Prayers are on the way. Sorry for your loss.


----------



## 2full

Wise words of wisdom Goob. 
Big Red and I have 41 years together, I can't even imagine........


----------



## RandomElk16

That picture looks to tell a beautiful memory.

Sorry it's been a rough week Goob - it looks like you guys made well of the 42 years though and you will always have that. 

I know I will take the advice to heart.


----------



## colorcountrygunner

Hope you are doing well, Goob. I bet you guys made some great memories over those 42 years.


----------



## wyogoob

Well, I'm dating...68 years old.

It's awkward. Kinda like taking a laxative and a sleeping pill at the same time.

Good grief.


----------



## BPturkeys

Great to hear from your again. We all do notice your absents on the forum. I am still trying to wrap my head around " Kinda like taking a laxative and a sleeping pill at the same time", but I guess confusion is the point.

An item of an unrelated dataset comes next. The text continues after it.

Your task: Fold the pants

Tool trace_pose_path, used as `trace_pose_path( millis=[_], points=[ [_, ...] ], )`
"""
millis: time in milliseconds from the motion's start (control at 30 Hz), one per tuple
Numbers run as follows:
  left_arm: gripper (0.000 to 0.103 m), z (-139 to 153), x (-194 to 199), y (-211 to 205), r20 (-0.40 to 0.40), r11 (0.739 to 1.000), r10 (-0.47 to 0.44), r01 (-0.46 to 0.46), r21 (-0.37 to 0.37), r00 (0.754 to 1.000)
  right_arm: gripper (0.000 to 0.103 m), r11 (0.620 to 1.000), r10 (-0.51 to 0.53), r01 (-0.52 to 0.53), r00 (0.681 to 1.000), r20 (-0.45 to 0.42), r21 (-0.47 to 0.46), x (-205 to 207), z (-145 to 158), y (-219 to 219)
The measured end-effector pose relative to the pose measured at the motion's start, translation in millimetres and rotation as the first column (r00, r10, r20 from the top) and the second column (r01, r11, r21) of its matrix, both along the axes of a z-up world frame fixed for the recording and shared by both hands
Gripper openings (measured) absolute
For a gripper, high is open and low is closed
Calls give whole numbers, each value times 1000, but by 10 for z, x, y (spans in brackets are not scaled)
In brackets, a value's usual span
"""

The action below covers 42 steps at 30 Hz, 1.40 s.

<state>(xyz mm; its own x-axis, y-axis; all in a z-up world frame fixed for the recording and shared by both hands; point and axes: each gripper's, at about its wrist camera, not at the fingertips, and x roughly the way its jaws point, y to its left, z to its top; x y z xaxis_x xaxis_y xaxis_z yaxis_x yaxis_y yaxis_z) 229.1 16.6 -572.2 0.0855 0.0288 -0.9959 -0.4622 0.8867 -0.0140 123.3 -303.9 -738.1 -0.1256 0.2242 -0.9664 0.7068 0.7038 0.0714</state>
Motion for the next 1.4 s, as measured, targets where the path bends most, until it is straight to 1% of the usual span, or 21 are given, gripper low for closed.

I can only say about dating at our age, make one of your dates with a lawyer. These things can be most awkward to settle to your satisfaction as time goes by.


----------



## RandomElk16

wyogoob said:


> Kinda like taking a laxative and a sleeping pill at the same time.


You just described what aging feels like lol.

Glad to see you back on the scene. A guy who kills buffalo with revolvers should be sharing those stories.


----------



## CPAjeff

GOOB!!! Great to see some posts from you!


----------



## JerryH

I can't imagine losing my wife. I tell my wife all the time thanks for marrying a project and I hope I go first because I wouldn't be worth a $hit with out her. She is my everything and I'm a lucky guy to find a lady that is solid gold. 


We've had a few friends pass away so we are in the process of setting up a will and a trust. It's an odd thing planning on dying.


As for dating. Goob I wish you the best. I imagine what that would feel like.


----------



## gdog

.....I'm praying more for you now....good luck :shock::mrgreen:


----------



## Catherder

It's great to hear from you again! 

If you wish to pull away from your busy social life for a bit and want some company to chase some brookies and shrooms, let me know.


----------



## middlefork

Good to see you back! I had a unplanned absence myself a few months ago and I realized I hadn't seen you post. Even went so far as to as to search the forum to see if I missed something.
One thing about change it is the only constant. I hope you keep enjoying the journey.


----------



## bowgy

Wow, don't know how I missed this update.

Good luck my good man. I don't know if I could do it, sounds scary. 

I have been married now almost 45 years, July will be our anniversary. My wife is such a part of my life I don't know what I would do. I guess you just have to play the hand your dealt.

I appreciate all your comments on this forum, you are one of the people that make it great.

Good luck man.


----------



## neverdrawn

Kind of feels like UWN again! Welcome back and good luck in your dating endeavors. (Maybe go a little easy on some of your exotic recipes for the first few dates. No muskrat or beaver liver until you get to know each other a bit better)


----------



## DallanC

Hard to find a woman these days that can skin and properly cook raccoon I guess. :mrgreen:


-DallanC


----------